[Start of Attachment]
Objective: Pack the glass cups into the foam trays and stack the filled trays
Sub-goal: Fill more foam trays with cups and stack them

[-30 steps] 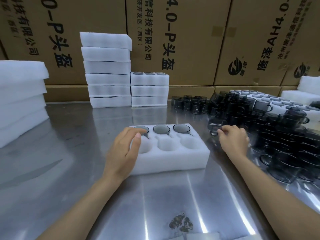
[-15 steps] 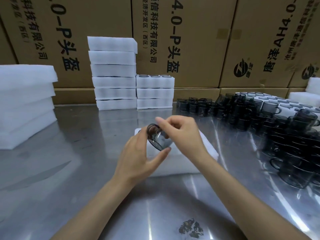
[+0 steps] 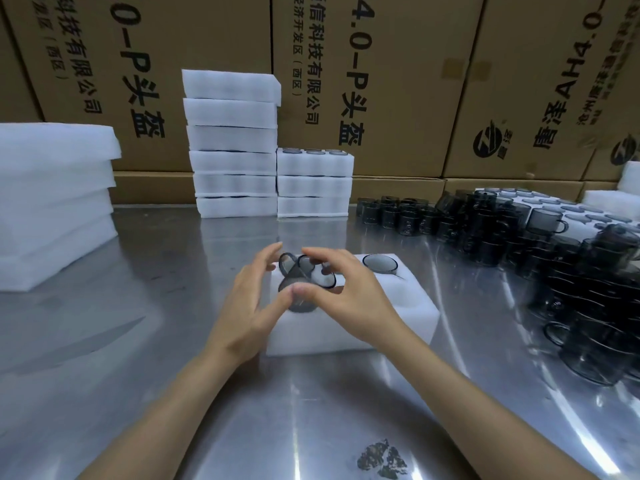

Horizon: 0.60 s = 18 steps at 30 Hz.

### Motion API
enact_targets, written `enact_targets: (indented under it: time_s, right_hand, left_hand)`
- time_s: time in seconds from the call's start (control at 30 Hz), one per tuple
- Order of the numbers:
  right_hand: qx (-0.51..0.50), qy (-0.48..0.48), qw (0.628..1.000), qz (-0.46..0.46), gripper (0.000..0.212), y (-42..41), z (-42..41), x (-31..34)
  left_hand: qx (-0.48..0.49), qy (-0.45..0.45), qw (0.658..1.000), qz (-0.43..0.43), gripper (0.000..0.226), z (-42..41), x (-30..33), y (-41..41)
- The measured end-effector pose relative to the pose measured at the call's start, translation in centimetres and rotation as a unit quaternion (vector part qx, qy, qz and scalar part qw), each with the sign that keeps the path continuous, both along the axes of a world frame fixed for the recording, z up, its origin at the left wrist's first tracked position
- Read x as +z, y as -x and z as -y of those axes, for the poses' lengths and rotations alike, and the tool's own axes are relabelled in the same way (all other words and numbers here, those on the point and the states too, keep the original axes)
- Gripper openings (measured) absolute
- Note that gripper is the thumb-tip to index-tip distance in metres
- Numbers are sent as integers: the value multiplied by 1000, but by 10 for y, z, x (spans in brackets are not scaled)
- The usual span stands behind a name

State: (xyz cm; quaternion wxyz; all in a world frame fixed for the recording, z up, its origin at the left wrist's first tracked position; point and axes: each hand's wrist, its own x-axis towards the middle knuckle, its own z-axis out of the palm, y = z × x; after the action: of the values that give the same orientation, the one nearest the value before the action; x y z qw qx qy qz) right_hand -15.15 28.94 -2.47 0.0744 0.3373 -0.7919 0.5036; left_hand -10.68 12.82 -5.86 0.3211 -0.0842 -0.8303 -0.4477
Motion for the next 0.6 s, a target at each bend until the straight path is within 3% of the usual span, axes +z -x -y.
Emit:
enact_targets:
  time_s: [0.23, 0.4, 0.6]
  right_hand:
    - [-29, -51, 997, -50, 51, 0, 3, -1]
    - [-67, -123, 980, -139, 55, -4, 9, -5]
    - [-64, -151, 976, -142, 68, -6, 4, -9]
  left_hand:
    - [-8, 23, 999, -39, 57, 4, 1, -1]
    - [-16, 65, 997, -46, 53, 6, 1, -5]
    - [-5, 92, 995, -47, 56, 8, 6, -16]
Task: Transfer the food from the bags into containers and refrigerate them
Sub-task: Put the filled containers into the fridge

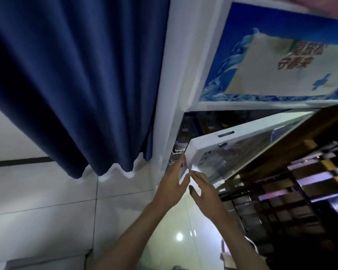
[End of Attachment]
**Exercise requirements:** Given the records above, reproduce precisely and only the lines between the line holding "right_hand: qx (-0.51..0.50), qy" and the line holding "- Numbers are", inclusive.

**Response below:**
  right_hand: qx (-0.51..0.50), qy (-0.48..0.48), qw (0.628..1.000), qz (-0.46..0.46), gripper (0.000..0.212), y (-42..41), z (-42..41), x (-31..34)
  left_hand: qx (-0.48..0.49), qy (-0.45..0.45), qw (0.658..1.000), qz (-0.43..0.43), gripper (0.000..0.226), z (-42..41), x (-30..33), y (-41..41)
- The measured end-effector pose relative to the pose measured at the call's start, translation in centimetres and rotation as a unit quaternion (vector part qx, qy, qz and scalar part qw), each with the sign that keeps the path continuous, both along the axes of a world frame fixed for the recording, z up, its origin at the left wrist's first tracked position
- Read x as +z, y as -x and z as -y of those axes, for the poses' lengths and rotations alike, and the tool's own axes are relabelled in the same way (all other words and numbers here, those on the point and the states too, keep the original axes)
- Gripper openings (measured) absolute
- Note that gripper is the thumb-tip to index-tip distance in metres
- Numbers are sent as integers: the value multiplied by 1000, but by 10 for y, z, x (spans in brackets are not scaled)

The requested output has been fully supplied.